May 16, 2015

Mechanisms

G's Brooklyn Heights Stoop, Early Winter, 2015

We all have them. We carry them, these vices, in our purses, in our backpacks, in our hands (and in our minds.) I'm subject to possessing so many (coping) mechanisms that I might, at some point, as a person, even humbly define the term itself. 

It's strange being back in the City: good strange, but nevertheless strange. I adopted this place as my "home" so many years ago, even when life handed me tangled finances, a bad break up, difficult friendships, trying commutes, loud and angry white noise created by a City of 11 million people. In many ways, this was my life mission: live somewhere where the sound would overcome me. Live somewhere where the noise would drown me out: me, my own internal figurative shouting, the layers of grievances leaving my lips, the sheer concept that everything basically looked like rubbed black gray felt. Life is an ear infection, buzzing, get through it. Suffer. Crawl out of proverbial holes. Just keep going.

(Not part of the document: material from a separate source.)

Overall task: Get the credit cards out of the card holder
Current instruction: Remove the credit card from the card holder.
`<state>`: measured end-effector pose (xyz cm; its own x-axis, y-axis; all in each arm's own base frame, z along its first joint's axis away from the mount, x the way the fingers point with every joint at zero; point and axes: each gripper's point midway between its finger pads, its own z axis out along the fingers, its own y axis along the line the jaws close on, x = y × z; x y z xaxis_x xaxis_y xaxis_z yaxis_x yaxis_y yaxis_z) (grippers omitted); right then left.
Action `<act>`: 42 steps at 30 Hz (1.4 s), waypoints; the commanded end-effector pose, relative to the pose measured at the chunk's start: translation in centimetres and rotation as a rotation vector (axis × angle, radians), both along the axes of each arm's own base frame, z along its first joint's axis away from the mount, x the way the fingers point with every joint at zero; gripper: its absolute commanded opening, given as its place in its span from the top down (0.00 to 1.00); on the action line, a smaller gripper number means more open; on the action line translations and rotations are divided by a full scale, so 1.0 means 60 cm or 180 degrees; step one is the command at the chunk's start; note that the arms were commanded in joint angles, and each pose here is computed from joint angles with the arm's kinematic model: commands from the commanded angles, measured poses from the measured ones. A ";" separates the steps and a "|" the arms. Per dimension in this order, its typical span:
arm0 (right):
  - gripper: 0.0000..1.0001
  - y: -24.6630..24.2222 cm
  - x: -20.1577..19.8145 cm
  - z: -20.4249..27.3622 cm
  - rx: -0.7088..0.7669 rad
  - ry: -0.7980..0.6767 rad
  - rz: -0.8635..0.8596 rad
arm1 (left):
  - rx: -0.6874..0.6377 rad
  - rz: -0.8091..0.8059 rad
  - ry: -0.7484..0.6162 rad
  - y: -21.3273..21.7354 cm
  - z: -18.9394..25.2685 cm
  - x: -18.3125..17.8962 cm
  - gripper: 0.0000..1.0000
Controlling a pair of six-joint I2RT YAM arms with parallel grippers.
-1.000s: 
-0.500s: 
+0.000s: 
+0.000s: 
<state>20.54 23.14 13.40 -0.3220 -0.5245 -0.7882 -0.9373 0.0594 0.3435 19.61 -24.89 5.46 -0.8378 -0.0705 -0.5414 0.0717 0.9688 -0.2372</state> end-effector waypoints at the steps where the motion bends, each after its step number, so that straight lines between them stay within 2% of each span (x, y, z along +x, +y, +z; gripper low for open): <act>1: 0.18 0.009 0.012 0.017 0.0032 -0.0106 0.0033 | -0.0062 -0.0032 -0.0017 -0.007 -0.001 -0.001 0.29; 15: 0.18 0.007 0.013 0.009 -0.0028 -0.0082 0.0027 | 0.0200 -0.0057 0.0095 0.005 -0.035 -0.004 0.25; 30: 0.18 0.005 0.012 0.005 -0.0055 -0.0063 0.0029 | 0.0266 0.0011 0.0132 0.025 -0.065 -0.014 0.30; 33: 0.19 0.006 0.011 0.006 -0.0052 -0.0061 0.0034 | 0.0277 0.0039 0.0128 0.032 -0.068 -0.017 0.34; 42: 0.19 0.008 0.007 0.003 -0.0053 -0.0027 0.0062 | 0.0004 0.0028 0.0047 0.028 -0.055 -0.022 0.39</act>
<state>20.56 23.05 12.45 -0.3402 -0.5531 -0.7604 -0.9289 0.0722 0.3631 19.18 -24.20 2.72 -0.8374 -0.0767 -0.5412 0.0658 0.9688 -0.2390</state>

It's so much easier to keep going in New York City than anywhere else in the country that I've ever lived. People are bruised, here, and continue to take beatings. We sandwich against each other on subways, bags filled with everything and nothing jamming against someone else's bag filled with everything and nothing. We risk stepping on those terrifyingly unstable floor hatches that lead to the basements of bodegas. We eat from food trucks, and like it. Winter makes us insane, and summer makes us crazier. It's almost as though the overflow of abundance (redundancy at its finest) is what keeps New Yorkers on the move. We're aching for movement. And we aren't short of that.

It's hypnotic, living in such a frenetic environment. 

Yet, it's so different being back in it. I felt it to be novel, interesting, incredible, when I lived here before. Now, to me, it's a jungle. This is New York City. You come here and fall against a wall, lose footing, stumble. New York City eats your heart out. 

I can't say that I want out. I want this emphatic lifestyle. It screams. Working in Midtown reminds me of how loud life can be.

In my private and solitude moments, I know New York City will take care of me.